An electrophotographic photoreceptor was obtained in the same manner as above. When an image was formed using this electrophotographic photoreceptor, a good copy image was obtained. The electrophotographic photoreceptors of Examples 1 to 5 and Comparative Example were installed in an FX4370 copying machine (manufactured by Fuji Xerox Co., Ltd.), and the residual potential at the 500th cycle was measured, and the following results were obtained.

【table】

[Table] From the above results, the electrophotographic photoreceptor of the present invention has
The conductive powder content can be lowered than that of the comparative example (Examples 2 and 4), and the residual potential is significantly lower when the conductive powder content is the same as that of the comparative example (Examples 1 and 4). 3) I can understand things.

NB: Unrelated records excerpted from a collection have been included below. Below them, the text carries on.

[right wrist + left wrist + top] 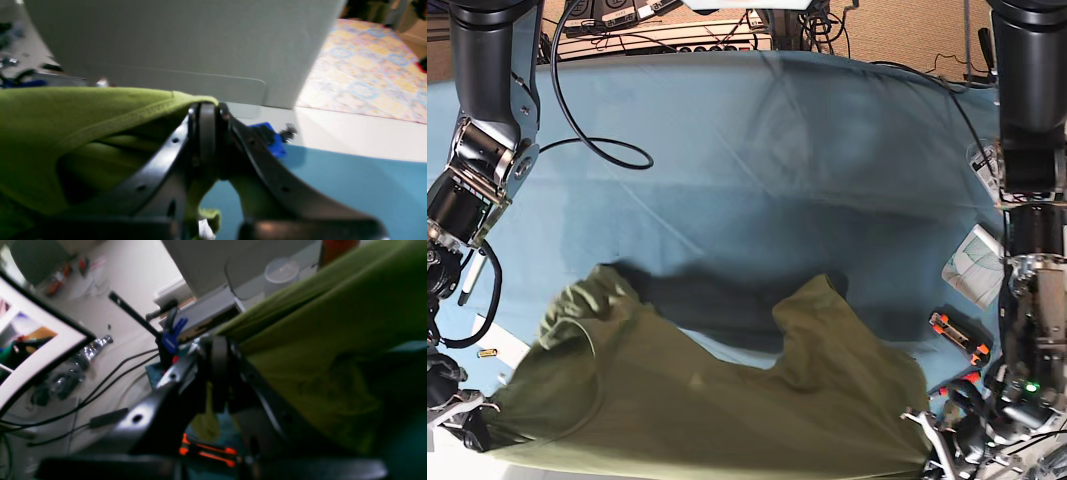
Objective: Layout the t-shirt on the table in an organized manner, then fold the t-shirt properly
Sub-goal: 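Swing the held t-shirt up and lay it flat across the table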
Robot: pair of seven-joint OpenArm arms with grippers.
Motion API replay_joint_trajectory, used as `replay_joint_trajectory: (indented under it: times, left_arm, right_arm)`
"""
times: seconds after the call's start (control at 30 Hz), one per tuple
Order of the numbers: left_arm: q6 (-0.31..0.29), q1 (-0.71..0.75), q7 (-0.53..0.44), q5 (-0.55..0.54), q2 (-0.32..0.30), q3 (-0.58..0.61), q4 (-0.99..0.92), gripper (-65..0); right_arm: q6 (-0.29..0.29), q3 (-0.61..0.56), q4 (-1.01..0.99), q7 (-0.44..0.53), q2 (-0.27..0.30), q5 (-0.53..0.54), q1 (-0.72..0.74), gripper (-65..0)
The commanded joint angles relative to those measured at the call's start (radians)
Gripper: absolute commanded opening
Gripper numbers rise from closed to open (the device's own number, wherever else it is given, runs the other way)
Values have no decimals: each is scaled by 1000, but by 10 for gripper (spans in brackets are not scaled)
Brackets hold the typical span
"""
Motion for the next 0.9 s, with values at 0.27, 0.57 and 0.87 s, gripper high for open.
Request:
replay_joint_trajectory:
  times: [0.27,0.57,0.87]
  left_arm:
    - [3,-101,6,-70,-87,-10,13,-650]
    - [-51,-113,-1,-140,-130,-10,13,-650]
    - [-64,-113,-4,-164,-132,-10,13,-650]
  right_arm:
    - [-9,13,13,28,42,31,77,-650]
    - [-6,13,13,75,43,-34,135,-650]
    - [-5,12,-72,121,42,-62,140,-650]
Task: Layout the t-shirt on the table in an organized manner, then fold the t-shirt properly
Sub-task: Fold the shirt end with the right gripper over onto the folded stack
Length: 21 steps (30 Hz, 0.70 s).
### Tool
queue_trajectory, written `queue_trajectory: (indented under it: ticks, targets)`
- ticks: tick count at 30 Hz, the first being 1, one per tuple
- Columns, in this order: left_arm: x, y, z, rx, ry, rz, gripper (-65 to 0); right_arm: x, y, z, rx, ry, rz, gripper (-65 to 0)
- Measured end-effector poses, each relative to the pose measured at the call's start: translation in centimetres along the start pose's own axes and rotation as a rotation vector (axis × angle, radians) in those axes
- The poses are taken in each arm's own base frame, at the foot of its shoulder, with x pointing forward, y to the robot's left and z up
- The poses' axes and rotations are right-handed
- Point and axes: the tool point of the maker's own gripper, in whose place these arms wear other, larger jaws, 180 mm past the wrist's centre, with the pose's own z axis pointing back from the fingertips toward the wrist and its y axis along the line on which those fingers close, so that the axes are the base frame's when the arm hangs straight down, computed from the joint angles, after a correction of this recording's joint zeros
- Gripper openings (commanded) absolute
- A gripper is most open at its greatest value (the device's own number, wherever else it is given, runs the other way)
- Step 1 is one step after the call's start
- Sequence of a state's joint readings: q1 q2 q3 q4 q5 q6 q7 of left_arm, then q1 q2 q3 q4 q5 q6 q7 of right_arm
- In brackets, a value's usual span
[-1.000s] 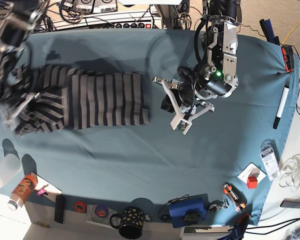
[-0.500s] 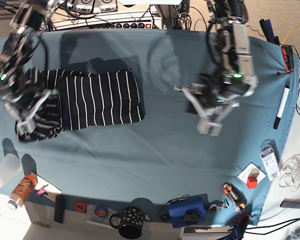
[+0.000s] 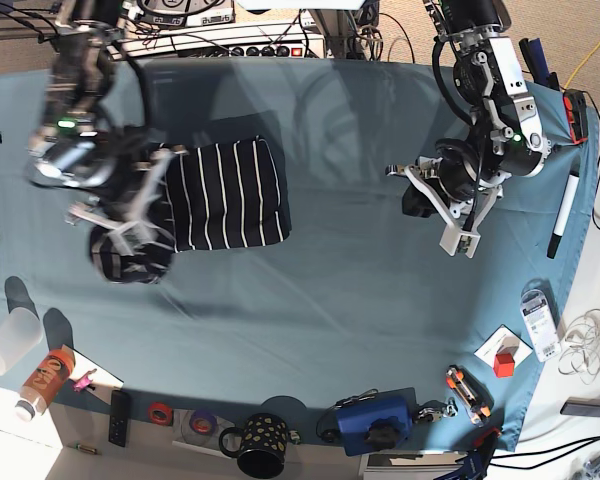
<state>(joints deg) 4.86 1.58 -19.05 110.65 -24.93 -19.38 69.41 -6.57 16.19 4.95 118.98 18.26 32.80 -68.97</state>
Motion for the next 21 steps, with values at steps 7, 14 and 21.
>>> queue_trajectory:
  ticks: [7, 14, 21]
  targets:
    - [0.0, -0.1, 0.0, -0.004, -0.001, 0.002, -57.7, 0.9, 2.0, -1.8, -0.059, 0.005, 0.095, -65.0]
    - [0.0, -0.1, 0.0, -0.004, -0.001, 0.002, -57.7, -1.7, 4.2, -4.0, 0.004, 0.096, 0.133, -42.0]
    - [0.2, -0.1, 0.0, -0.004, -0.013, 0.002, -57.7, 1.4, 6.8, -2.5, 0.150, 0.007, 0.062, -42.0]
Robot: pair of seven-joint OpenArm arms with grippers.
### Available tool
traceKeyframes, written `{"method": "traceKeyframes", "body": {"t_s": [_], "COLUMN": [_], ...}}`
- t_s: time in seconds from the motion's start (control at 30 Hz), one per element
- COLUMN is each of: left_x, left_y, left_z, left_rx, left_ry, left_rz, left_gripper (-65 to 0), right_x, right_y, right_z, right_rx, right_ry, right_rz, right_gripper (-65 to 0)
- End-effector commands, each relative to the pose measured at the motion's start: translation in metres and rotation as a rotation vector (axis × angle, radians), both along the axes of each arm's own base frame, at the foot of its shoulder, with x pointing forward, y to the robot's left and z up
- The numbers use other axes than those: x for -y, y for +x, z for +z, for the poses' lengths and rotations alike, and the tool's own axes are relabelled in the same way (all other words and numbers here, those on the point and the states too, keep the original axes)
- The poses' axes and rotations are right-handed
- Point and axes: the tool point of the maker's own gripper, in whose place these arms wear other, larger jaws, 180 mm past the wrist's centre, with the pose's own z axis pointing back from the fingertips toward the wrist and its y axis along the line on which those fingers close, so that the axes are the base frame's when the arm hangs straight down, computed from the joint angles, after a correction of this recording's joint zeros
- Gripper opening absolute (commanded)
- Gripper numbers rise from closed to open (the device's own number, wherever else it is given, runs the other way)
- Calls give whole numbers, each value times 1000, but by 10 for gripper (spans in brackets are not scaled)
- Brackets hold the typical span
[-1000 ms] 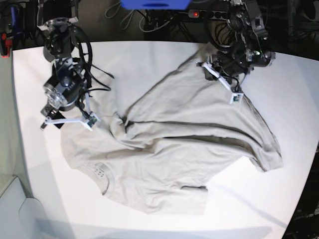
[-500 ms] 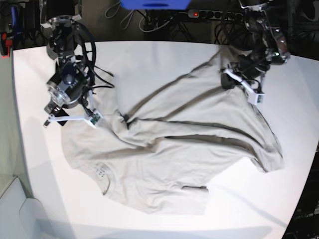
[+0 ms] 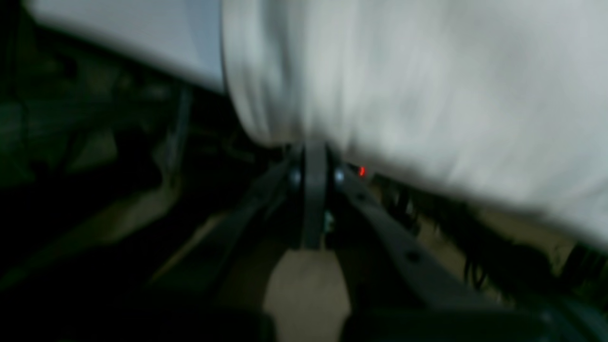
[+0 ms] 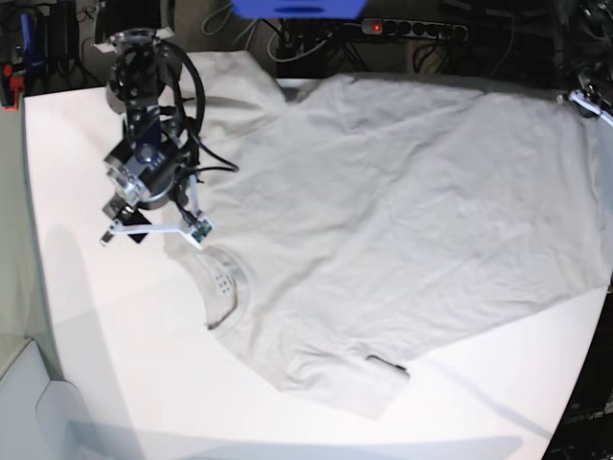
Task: Layout the t-shirt on the table in an organized manner, then fold the t-shirt properly
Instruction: 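Pull the shirt hem with the right gripper to straighten the body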
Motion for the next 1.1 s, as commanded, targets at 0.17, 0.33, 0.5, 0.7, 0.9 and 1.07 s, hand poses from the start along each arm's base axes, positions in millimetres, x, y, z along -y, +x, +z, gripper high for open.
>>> {"method": "traceKeyframes", "body": {"t_s": [0.17, 0.33, 0.5, 0.7, 0.9, 1.07], "left_x": [10, 21, 9, -1, 15, 45], "left_y": [15, 17, 7, -10, -20, -22], "left_z": [7, 10, 23, 29, 34, 56], "left_rx": [11, 40, 106, 123, 117, 149], "left_ry": [-63, -140, -180, -188, -162, -112], "left_rz": [-5, -4, 58, 107, 79, 12], "left_gripper": [-642, -642, -642, -644, -645, -645], "right_x": [-38, -73, -98, -124, -177, -187], "right_y": [3, 4, 35, 99, 148, 176], "right_z": [5, 7, 20, 19, 10, -14], "right_rx": [20, 24, 66, 37, 12, -49], "right_ry": [29, 72, 68, 68, 177, 307], "right_rz": [97, 167, 231, 256, 379, 407], "right_gripper": [-302, -304, -406, -650, -650, -650]}}
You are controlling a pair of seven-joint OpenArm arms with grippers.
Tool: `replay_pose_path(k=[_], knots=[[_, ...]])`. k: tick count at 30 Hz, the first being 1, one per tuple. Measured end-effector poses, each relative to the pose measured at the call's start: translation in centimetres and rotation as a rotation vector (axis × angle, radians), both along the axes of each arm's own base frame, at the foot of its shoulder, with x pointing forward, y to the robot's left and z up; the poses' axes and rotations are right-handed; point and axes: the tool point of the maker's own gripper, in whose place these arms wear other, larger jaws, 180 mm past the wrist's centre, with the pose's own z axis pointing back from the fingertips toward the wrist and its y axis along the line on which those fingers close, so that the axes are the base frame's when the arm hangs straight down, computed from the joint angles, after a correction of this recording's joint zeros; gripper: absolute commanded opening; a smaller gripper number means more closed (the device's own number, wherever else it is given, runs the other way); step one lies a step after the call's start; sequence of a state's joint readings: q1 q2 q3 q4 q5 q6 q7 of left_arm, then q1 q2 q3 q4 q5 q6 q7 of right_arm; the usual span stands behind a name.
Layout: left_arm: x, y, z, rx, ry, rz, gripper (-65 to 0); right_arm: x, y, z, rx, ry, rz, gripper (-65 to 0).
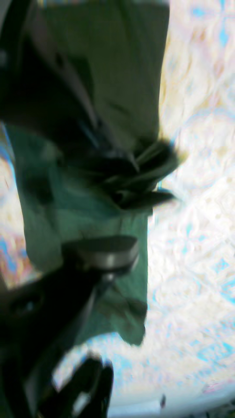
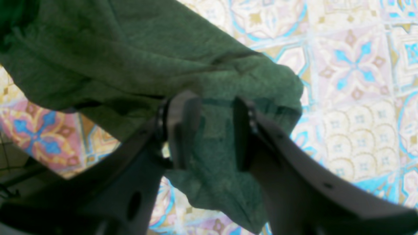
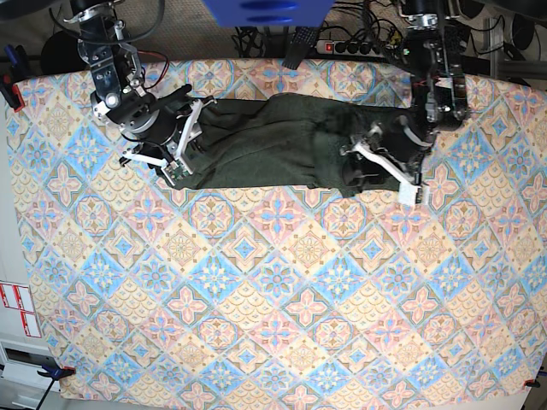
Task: Fold the T-shirt properly
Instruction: 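Grasp the band's other end with the right gripper and fold it inward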
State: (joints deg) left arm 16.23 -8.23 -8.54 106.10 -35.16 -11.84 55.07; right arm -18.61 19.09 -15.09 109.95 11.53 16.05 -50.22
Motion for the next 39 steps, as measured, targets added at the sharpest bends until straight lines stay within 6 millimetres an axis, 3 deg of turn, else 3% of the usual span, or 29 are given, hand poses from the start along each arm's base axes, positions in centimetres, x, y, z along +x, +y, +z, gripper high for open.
replay_pose_path(k=[6,11,14,18,22,28,34,39], knots=[[-1.2,3.5,0.0,-0.028,0.019,0.081,-24.9,0.1,-0.2,0.0,-0.002,-0.002,-0.005,-43.3],[-2.1,7.1,-0.2,0.051,0.042,0.106,-24.9,1.4,-3.5,0.7,-0.033,-0.031,-0.100,-43.1],[-2.5,7.4,-0.5,0.063,0.056,0.100,-24.9,1.6,-4.4,0.9,-0.044,-0.037,-0.122,-42.7],[-3.6,8.4,-2.0,0.082,0.116,0.096,-24.9,1.7,-4.6,0.7,-0.039,-0.030,-0.125,-36.0],[-3.5,10.0,-2.3,0.113,0.124,0.108,-24.9,1.1,-5.1,-0.7,-0.047,0.013,-0.138,-30.7],[-3.6,10.3,-2.4,0.122,0.127,0.105,-24.9,0.0,-5.8,-3.4,-0.035,0.106,-0.171,-30.7],[-3.6,10.3,-2.3,0.122,0.127,0.101,-24.9,2.4,-5.2,-3.3,0.143,0.120,-0.247,-30.7],[-3.6,10.3,-2.4,0.122,0.127,0.102,-24.9,2.1,-7.2,-4.2,0.146,0.146,-0.315,-30.7]])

In addition, when the conductive powder content is lowered,
It was found that even if the film thickness was significantly increased, the residual potential and relative sensitivity were not significantly inferior to those of the comparative example (Example 5). (Effects of the Invention) In the electrophotographic photoreceptor of the present invention, since the reduced tin oxide fine powder is used in the surface layer as described above, compared to the conventional one using unreduced tin oxide fine powder. with low metal oxide content,
It has the excellent effect of increasing the conductivity of the surface layer and having a low residual potential. Therefore, according to the present invention, not only is it possible to obtain an electrophotographic photoreceptor having a surface layer having a desirable volume resistivity value as a protective layer, but also it is possible to obtain an electrophotographic photoreceptor having a surface layer having a desirable volume resistivity as a protective layer. An electrophotographic photoreceptor having a surface layer with excellent transparency can be obtained. Furthermore, the electrophotographic photoreceptor of the present invention has the following advantages compared to conventionally known ones. That is, (1) a latent image can be formed without using any special process; (2) There is almost no accumulation or increase in residual charge even after repeated use. (3) Not easily affected by temperature and humidity. (4) The thickness of the surface layer can be made relatively thick. (5) It does not substantially affect the photosensitivity of the photoconductive layer.

Claims (1)

[Scope of Claims] 1. An electrophotographic photoreceptor having a photoconductive layer and a surface layer on a support, characterized in that the surface layer is formed by dispersing reduced tin oxide fine powder in a binder resin. An electrophotographic photoreceptor. 2. The electrophotographic photoreceptor according to claim 1, wherein the reduced tin oxide fine powder contains one or more of P, Ge, or LiF as impurities.